O Comando Vermelho assinou o atestado de morte de Jordan Rafael Braz Arruda, 19, que ocorreu no corredor do Raio 1 da Penitenciária Central do Estado, em Cuiabá (capital do Mato Grosso). O corpo foi localizado anteontem por funcionários daquela unidade. Na camiseta que Arruda usava estava escrito com tinta azul “morte ao PCC (Primeiro Comando da Capital) assinado Comando Vermelho”. Ele tinha mandado de prisão temporária expedido pela Justiça após ser apontado como mentor e responsável pelo latrocínio do operador de caixa Luis Fernando Moura, 30, em Piracicaba, no dia 13 de fevereiro. Moura foi morto por esganadura.

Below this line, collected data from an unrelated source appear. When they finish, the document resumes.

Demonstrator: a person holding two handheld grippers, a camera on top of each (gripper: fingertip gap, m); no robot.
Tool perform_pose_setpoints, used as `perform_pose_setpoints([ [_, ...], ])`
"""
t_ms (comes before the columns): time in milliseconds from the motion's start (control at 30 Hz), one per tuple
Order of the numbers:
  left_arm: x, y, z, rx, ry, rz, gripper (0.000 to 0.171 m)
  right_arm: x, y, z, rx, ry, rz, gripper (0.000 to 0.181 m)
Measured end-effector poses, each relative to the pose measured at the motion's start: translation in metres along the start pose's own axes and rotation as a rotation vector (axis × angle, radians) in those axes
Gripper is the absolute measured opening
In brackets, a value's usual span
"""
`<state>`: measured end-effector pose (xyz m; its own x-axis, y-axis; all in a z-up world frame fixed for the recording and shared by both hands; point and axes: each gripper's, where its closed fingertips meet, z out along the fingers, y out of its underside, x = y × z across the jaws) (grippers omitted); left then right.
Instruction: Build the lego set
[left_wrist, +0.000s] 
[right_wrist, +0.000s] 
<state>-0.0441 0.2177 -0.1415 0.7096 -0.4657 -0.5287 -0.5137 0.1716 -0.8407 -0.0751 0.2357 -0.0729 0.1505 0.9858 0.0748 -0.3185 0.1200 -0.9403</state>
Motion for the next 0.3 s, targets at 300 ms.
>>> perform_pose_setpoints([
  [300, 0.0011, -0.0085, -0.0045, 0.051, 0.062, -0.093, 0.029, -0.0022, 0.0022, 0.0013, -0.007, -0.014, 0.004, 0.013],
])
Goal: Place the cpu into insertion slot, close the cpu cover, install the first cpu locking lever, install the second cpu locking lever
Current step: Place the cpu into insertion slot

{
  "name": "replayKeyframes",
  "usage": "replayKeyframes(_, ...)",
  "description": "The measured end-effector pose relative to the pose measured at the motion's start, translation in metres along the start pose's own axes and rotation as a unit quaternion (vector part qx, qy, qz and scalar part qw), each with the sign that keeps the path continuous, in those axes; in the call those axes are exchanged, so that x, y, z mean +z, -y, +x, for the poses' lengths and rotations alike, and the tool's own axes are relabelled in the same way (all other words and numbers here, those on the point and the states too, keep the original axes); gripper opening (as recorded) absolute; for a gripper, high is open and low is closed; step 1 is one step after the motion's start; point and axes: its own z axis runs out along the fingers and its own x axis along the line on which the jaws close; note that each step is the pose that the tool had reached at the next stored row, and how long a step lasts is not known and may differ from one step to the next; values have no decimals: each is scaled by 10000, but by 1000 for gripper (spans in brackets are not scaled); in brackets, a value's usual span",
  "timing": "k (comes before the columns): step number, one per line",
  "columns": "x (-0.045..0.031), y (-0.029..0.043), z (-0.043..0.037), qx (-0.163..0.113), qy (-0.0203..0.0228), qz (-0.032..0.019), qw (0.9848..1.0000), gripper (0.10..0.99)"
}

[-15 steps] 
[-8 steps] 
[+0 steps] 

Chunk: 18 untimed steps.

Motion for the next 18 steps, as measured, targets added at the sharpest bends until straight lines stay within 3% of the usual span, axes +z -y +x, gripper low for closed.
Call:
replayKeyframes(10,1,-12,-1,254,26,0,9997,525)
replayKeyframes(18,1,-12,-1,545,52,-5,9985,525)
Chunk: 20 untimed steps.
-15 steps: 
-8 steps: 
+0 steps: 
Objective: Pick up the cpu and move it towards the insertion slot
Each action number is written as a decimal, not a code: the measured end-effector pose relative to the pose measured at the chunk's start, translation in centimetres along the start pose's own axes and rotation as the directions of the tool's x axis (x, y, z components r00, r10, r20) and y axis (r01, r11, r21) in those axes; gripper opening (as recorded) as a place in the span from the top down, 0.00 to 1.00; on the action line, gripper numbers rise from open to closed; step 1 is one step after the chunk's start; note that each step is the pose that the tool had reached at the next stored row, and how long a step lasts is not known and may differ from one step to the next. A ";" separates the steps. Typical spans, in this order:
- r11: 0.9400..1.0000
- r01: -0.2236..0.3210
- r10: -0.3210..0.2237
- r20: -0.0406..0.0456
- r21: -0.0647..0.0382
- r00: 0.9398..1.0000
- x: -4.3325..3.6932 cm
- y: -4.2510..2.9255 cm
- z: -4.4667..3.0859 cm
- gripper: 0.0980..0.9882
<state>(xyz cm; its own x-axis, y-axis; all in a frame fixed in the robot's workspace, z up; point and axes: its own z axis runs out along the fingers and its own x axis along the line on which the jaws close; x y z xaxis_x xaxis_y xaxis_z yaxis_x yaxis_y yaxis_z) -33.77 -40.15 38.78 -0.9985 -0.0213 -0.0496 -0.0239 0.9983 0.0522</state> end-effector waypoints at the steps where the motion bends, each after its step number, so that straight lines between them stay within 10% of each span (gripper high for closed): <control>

A investigação foi realizada pela DIG (Delegacia de Investigações Gerais) e Dise (Delegacia de Investigações Sobre Entorpecentes).
 
O presidente do Sindspen (Sindicato dos Servidores Penitenciários do Estado do Mato Grosso), João Batista, disse que provavelmente o preso foi morto após ser obrigado a ingerir uma espécie de coquetel com drogas e álcool, preparado pelos detentos. “Essa bebida, conhecida como “Gatorade” é muito usada pelo Comando Vermelho neste Estado, principalmente envolvendo desafetos de facções rivais, pois, por aqui, há uma guerra intensa por disputa de território entre as facções. Ao contrário de São Paulo, onde as unidades são dominadas pelo PCC, aqui é o contrário. Provavelmente, o preso teria sido reconhecido como integrante da facção-rival”, disse o sindicalista. Segundo Batista, a penitenciária abriga cerca de 2.400 detentos, duas vezes e meia a mais da capacidade (859).
 
Segundo a Polícia Civil, Arruda teria se passado por integrante do PCC, mas na verdade não fazia parte da facção. “Provavelmente, ele desconhecia a guerra entre as facções por lá e teria se passado como integrante”, comentou um policial.
 
Exame preliminar realizado pela perícia criminal anteontem apontou que as únicas marcas estavam próximas ao tornozelo, onde provavelmente teria sido amarrado para não correr, e uma próxima ao pescoço, que indicariam que a morte poderia ter ocorrido há cinco dias. No entanto, existe ainda a possibilidade de que Arruda tenha sido morto no mesmo dia. As marcas podem ter sido em decorrência do início de decomposição do corpo, segundo a polícia.
 
Policiais de Piracicaba viajaram a Cuiabá para fazer a escolta de Arruda, mas foram informados sobre a morte. Arruda foi preso no dia 6 de março, na casa de parentes, em Poconé (Mato Grosso). Outro rapaz da mesma idade, envolvido no latrocínio, foi preso no Paraná, mês passado.